[EXERCISE DESCRIPTION]
The word "order" occurs in some lines of the data. Return each such line.

[Extracted records]
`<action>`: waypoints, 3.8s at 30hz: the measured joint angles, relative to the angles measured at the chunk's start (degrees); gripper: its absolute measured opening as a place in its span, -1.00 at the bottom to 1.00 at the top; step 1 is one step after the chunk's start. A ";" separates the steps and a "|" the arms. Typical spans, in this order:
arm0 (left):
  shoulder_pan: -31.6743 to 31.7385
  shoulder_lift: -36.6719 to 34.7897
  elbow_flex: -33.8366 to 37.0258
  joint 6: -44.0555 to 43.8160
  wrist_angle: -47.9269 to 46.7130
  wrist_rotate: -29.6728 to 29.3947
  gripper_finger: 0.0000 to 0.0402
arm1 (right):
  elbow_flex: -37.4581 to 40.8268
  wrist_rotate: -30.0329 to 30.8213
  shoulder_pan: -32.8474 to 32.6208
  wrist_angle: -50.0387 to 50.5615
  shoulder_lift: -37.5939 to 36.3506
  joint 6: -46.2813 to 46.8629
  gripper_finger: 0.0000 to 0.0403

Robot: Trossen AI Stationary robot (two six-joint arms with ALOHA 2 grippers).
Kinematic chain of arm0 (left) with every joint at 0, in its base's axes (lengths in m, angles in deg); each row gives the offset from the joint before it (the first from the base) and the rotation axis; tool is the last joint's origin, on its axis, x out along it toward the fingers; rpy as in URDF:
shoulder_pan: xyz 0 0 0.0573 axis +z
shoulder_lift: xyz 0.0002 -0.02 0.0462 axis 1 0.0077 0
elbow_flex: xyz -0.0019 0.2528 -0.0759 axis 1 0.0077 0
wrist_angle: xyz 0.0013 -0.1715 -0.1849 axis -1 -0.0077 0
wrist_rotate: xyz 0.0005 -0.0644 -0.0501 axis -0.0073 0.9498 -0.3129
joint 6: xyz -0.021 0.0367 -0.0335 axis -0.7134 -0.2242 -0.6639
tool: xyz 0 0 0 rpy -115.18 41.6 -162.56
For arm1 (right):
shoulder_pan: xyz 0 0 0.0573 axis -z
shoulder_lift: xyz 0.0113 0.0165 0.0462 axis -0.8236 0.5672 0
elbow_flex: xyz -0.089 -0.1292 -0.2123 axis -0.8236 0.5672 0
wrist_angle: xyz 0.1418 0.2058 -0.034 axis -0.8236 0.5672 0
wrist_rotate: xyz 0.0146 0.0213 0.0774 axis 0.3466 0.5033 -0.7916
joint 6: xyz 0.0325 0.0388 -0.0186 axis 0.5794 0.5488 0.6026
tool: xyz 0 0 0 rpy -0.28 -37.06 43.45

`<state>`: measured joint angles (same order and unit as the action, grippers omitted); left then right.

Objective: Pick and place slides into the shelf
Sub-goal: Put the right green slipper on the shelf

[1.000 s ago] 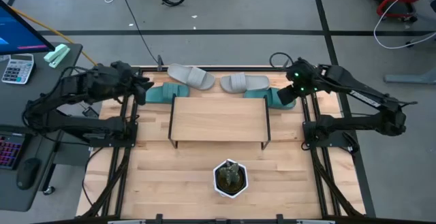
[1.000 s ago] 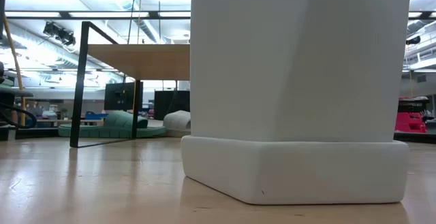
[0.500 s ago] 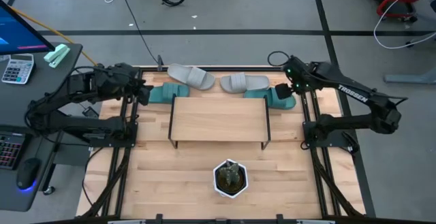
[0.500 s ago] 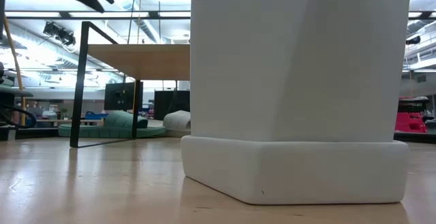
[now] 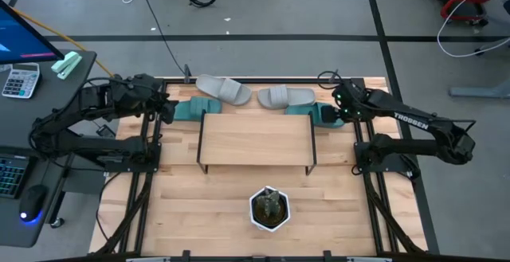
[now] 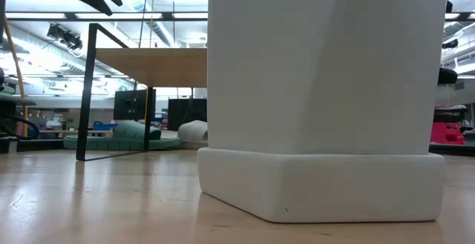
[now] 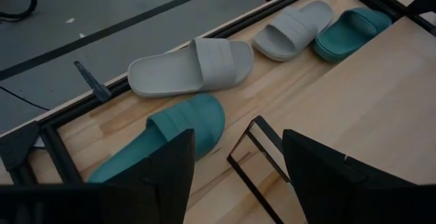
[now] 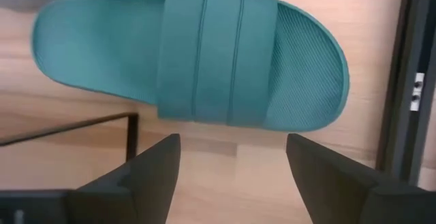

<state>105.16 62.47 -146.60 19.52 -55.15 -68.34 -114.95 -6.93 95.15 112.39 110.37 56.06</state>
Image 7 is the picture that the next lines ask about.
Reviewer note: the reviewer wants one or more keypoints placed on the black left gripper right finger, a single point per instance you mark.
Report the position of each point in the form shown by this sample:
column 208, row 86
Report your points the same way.
column 316, row 176

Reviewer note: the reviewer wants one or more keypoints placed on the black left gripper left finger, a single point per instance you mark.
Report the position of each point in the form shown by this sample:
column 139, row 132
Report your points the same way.
column 170, row 169

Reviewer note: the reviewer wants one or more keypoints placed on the light grey rubber slide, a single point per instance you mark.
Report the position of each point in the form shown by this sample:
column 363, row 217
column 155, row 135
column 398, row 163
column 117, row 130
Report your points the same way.
column 293, row 26
column 177, row 71

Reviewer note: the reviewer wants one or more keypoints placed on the black plastic clamp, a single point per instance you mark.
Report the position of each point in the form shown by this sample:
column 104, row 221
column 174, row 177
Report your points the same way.
column 93, row 82

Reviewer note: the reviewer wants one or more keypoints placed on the wooden shelf with black frame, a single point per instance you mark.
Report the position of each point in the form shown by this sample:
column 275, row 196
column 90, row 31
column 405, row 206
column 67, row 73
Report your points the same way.
column 374, row 98

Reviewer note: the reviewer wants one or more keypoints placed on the black table edge frame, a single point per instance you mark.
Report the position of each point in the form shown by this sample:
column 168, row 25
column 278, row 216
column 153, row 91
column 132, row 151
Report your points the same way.
column 61, row 156

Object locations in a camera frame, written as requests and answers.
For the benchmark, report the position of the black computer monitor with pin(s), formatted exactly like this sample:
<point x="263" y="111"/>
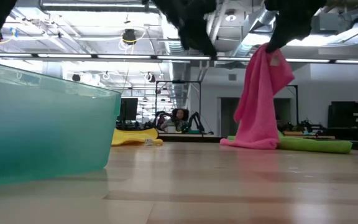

[THE COMPLETED TASK]
`<action>`: waypoints, 3.8s at 30hz: the measured joint angles, relative to the angles measured at the chunk's start (degrees); gripper: its absolute measured opening as a place in its span, -1.00 at the bottom to 1.00 at the top; step 1 is one step after the chunk's start. A ";" separates the steps and a "|" the arms. Typical spans, in this order:
`<state>`: measured joint angles (same order and unit as the action, grippers omitted); left then right.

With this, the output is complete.